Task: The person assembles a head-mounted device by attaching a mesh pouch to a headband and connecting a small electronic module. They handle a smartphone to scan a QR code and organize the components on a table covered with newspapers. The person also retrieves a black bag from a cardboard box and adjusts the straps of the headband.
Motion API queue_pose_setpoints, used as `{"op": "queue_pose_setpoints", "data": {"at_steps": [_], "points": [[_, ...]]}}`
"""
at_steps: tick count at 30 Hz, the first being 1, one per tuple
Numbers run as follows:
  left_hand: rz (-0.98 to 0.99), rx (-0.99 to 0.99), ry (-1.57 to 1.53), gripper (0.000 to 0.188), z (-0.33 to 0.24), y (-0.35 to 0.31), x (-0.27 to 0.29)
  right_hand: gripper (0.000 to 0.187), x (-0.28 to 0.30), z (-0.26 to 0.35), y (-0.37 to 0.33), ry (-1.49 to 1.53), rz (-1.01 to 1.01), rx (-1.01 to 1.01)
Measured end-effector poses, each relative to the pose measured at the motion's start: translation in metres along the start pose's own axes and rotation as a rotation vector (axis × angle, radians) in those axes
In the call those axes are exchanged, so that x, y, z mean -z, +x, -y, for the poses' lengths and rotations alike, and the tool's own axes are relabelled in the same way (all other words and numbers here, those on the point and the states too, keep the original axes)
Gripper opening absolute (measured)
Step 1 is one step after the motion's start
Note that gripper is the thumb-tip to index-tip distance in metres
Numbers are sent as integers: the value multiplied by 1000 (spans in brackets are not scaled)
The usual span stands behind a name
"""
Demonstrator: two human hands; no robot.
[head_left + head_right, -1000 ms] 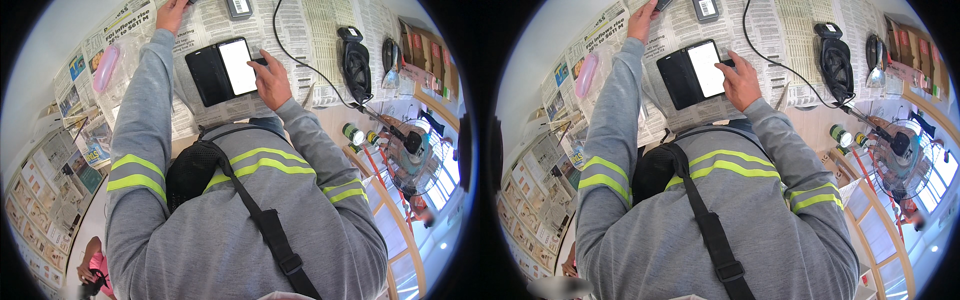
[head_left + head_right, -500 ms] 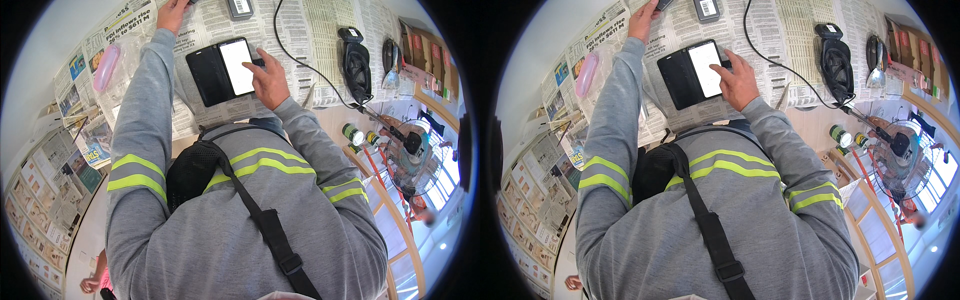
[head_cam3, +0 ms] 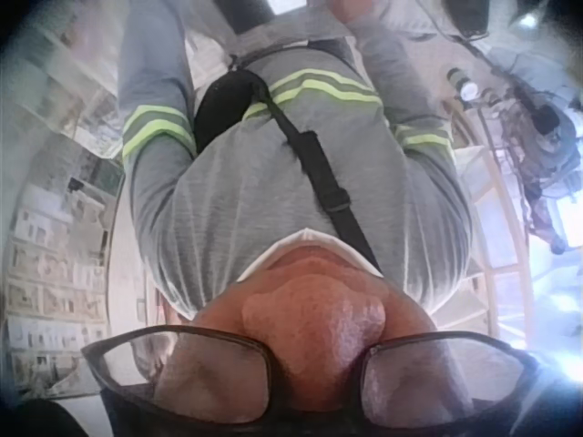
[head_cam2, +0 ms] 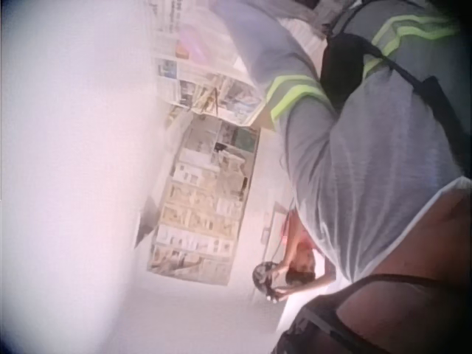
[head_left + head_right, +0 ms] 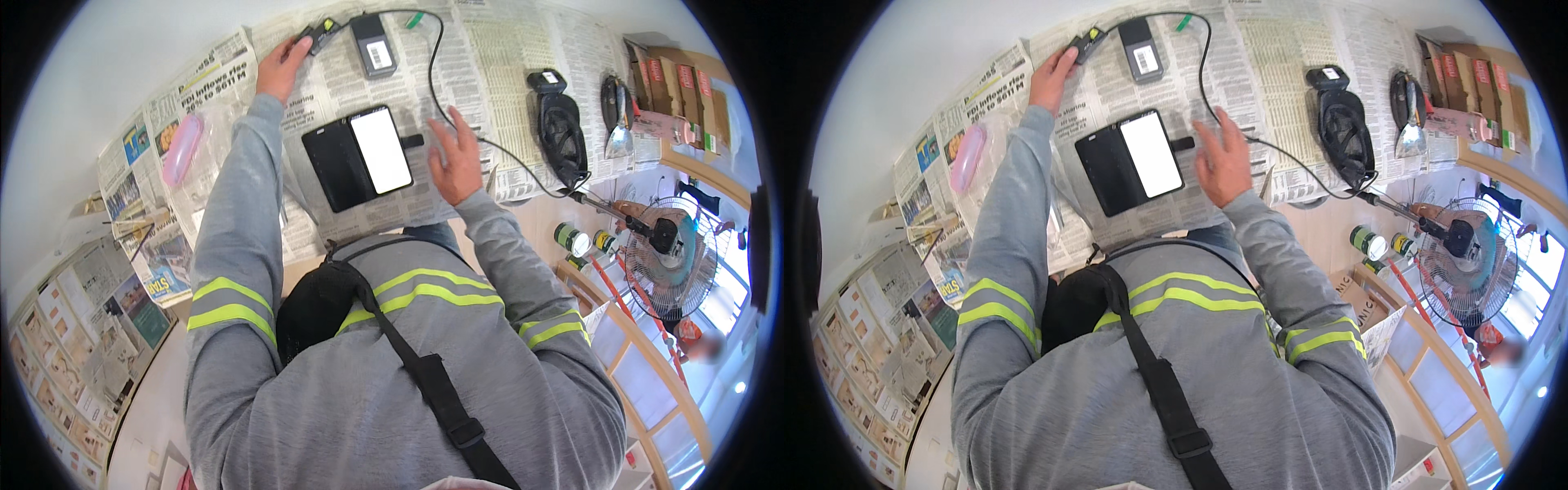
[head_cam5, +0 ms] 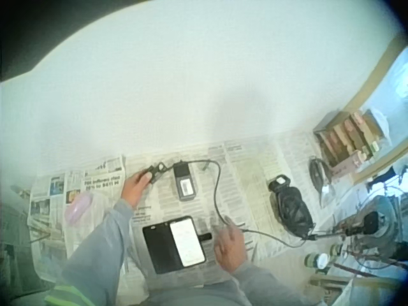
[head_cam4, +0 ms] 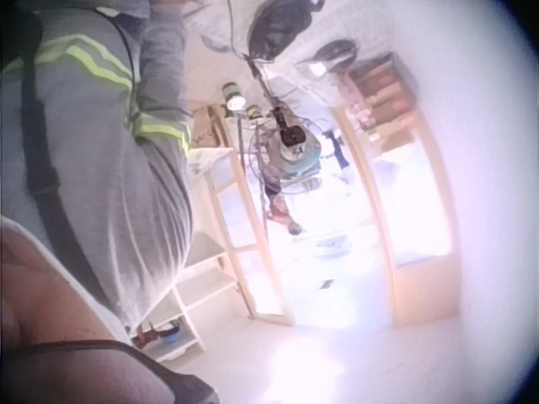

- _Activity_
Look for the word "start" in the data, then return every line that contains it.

- _Expected answer_
Measured end-effector poses, each relative to the pose measured at the motion's start: translation in metres along the start pose's own axes and rotation as a rotation vector (axis × angle, radians) in those axes
Step 1 is one step after the motion's start

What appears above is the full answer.